Through a structured analysis, the tool helps users identify and understand how people and their livelihoods are vulnerable to climate change, and how ecosystems and ecosystem services can reduce these vulnerabilities, improving adaptive capacity. Users will understand how climate change and other stressors affect the supply of ecosystem services. This helps users identify and prioritize EbA options for maintaining and enhancing ecosystem services—options that reduce people’s vulnerability to climate change, while building the resilience of ecosystems themselves.
In the EbA in Mountain Ecosystems pilot application of the tool, practitioners highlighted the usefulness of applying the tool’s step-by step approach, as well as the importance of assessing potential EbA options against a set of effectiveness and feasibility criteria to ensure a proposed activity meets the EbA definition and produces the desired results. Practitioners noted the importance of developing a robust monitoring and evaluation framework during the project planning stage, rather than treating it as an afterthought.
In response to the insights gained from the pilot application, the tool’s development team further refined the individual steps to include a multi-criteria analysis that helps prioritize effective, feasible EbA options and a module of the tool that facilitates developing a robust monitoring and evaluation framework as part of the planning stage.
The primary users of the tool are expected to be project managers and programming staff working at the local-level designing or implementing an EbA intervention.

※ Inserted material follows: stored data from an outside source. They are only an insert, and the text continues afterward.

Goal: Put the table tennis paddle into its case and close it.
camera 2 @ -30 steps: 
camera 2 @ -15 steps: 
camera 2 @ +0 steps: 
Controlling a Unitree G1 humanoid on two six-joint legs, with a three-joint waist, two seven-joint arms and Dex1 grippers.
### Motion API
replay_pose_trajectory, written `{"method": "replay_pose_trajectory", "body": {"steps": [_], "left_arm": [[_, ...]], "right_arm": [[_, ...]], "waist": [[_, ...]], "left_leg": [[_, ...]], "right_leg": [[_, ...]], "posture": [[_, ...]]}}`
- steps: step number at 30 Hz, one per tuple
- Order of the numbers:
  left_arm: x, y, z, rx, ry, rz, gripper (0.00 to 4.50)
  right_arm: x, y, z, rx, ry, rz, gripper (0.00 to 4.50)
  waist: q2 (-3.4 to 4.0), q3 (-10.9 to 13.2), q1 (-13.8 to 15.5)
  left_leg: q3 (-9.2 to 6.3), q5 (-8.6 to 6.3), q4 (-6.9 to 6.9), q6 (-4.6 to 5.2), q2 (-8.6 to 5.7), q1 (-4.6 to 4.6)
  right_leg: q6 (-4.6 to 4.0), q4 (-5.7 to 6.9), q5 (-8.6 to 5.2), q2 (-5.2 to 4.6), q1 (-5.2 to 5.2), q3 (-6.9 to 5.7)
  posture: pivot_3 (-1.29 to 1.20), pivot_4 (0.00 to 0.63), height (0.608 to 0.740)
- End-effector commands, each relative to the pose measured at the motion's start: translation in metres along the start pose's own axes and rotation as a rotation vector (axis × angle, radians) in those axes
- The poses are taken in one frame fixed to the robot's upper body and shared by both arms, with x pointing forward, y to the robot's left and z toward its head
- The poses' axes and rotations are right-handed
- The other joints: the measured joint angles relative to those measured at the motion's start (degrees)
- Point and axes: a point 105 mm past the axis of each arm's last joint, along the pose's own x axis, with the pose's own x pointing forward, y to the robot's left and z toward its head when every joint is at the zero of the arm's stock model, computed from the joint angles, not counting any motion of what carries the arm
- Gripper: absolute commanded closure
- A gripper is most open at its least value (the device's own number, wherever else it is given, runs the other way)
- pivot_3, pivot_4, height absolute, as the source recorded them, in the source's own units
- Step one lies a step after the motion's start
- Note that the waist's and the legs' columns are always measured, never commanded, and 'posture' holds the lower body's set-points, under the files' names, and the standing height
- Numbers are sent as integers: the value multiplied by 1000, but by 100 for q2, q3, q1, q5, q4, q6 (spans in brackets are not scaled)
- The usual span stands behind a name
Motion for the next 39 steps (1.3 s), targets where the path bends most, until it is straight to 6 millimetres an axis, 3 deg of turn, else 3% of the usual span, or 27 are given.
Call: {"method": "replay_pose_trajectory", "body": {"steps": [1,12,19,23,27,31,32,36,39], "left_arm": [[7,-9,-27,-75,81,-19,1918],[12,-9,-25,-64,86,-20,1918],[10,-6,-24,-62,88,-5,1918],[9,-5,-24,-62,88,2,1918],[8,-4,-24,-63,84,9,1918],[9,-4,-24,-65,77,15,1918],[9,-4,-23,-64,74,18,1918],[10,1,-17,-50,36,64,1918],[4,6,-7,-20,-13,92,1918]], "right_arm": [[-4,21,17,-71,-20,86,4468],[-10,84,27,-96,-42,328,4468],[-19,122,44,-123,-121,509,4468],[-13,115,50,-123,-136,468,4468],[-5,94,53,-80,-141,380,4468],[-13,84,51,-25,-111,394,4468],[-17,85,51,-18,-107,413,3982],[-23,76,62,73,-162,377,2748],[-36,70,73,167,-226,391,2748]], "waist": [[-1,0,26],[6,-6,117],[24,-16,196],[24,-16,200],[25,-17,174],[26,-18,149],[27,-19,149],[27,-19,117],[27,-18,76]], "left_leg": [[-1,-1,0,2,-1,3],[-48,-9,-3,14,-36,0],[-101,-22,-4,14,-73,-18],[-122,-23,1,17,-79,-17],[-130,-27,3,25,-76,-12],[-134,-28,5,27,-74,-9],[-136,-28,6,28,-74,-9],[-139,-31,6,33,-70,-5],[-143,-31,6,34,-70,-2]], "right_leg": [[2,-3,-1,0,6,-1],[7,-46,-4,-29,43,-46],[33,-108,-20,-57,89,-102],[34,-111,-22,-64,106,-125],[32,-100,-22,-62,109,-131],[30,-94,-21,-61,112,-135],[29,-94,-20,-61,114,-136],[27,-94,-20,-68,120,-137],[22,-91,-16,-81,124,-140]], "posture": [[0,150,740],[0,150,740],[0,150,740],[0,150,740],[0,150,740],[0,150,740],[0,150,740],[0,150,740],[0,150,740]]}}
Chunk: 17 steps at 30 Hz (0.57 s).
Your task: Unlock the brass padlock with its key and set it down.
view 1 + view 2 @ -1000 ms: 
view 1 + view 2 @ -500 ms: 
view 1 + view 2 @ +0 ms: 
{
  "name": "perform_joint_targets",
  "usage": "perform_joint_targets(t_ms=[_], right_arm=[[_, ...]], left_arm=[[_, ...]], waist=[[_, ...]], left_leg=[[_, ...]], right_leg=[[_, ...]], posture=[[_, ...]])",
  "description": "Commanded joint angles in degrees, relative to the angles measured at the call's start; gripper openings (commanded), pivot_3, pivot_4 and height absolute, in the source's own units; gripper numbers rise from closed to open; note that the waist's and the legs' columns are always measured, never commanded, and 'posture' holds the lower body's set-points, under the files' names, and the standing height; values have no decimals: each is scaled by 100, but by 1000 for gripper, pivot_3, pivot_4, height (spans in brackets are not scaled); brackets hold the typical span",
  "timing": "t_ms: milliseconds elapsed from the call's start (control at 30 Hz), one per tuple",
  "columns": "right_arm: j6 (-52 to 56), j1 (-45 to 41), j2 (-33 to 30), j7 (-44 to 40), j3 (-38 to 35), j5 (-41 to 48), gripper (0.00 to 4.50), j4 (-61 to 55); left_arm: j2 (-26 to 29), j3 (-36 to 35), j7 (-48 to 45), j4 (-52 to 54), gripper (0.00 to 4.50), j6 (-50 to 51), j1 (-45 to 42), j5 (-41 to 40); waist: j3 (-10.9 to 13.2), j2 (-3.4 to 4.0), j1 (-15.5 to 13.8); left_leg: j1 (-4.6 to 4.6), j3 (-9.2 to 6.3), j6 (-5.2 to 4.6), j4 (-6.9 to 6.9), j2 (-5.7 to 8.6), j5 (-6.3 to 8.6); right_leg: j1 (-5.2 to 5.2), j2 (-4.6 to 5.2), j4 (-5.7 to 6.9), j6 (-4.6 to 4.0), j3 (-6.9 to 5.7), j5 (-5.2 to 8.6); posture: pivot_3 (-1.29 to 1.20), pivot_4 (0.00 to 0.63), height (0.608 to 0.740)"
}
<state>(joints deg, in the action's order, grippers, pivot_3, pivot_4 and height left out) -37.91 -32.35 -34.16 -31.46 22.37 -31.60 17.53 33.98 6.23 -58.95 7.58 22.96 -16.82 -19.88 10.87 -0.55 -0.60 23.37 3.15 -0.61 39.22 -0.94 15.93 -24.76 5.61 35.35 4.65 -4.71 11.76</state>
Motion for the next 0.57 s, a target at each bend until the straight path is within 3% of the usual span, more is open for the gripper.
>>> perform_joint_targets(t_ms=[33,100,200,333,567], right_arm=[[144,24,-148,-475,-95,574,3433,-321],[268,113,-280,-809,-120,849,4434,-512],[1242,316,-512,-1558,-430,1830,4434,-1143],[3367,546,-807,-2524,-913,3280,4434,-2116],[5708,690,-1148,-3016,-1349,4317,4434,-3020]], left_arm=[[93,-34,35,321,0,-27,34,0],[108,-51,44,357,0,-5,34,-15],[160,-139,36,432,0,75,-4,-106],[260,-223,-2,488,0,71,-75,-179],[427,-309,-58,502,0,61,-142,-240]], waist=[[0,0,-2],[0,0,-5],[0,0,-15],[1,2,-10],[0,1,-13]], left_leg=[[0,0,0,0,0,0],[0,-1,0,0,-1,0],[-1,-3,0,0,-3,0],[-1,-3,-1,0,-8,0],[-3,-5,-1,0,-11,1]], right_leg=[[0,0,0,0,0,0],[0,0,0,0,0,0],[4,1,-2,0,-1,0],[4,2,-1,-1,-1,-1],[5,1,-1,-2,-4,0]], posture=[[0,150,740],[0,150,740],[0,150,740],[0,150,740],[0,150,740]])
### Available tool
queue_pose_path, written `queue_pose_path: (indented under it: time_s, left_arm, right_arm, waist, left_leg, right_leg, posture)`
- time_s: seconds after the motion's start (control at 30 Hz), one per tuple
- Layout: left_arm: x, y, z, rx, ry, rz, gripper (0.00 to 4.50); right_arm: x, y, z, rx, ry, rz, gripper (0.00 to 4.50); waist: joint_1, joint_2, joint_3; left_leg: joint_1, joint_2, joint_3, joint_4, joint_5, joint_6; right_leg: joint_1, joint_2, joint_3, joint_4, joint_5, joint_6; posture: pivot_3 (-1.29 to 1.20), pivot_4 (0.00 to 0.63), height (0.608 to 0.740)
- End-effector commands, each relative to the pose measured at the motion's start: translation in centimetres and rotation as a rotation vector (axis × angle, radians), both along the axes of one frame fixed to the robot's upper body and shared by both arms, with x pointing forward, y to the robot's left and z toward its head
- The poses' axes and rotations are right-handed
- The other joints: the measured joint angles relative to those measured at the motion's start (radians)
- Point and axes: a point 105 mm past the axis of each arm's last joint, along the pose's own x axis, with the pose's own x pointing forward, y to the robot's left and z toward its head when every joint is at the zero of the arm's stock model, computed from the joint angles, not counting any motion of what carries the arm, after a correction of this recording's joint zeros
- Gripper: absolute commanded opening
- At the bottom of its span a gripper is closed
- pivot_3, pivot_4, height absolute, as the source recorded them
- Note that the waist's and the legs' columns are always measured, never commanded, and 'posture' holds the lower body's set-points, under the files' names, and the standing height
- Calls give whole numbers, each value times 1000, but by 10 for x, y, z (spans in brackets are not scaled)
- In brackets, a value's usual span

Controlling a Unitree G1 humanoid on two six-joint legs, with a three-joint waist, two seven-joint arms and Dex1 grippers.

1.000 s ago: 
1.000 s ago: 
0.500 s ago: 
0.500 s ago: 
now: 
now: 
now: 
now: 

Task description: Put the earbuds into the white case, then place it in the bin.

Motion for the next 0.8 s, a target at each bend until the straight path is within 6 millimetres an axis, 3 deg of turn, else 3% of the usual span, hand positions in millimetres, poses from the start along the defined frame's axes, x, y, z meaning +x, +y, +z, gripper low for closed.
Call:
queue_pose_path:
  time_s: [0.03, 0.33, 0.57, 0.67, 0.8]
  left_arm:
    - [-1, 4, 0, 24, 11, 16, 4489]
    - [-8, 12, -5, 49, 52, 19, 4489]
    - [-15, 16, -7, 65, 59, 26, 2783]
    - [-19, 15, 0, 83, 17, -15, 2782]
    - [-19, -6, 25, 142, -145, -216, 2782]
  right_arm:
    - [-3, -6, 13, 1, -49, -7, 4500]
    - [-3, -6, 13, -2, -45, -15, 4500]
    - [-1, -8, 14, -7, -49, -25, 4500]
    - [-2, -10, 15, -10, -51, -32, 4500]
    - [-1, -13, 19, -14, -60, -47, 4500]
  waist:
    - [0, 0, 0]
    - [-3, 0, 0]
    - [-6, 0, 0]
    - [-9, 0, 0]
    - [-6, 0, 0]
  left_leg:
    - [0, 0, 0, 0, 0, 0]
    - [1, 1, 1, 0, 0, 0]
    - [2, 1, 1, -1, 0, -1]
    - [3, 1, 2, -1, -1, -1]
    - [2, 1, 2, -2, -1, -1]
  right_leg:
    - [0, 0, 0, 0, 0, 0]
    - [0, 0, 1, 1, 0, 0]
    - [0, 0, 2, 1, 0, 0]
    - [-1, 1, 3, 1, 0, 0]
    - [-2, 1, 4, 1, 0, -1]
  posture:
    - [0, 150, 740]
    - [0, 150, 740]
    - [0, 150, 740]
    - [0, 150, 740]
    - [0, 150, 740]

These actors work closely with a range of stakeholders, including community members, local authorities, NGOs and policymakers.
Testing out the application of the tool on an existing project in the Panchase area proved critical to ensure that it is as practical and useful as it can be. The computer-based version of the tool, along with an associated guidance manual, will be freely available online at the end of the year.
The Ecosystem-based Adaptation (EbA) Planning Tool Framework was developed by the International Institute for Sustainable Development (IISD) in collaboration with IUCN as part of the GEF-funded project 'Ecosystem-based Adaptation through South-South Cooperation' (EbA South, a joint initiative of UN Environment and China).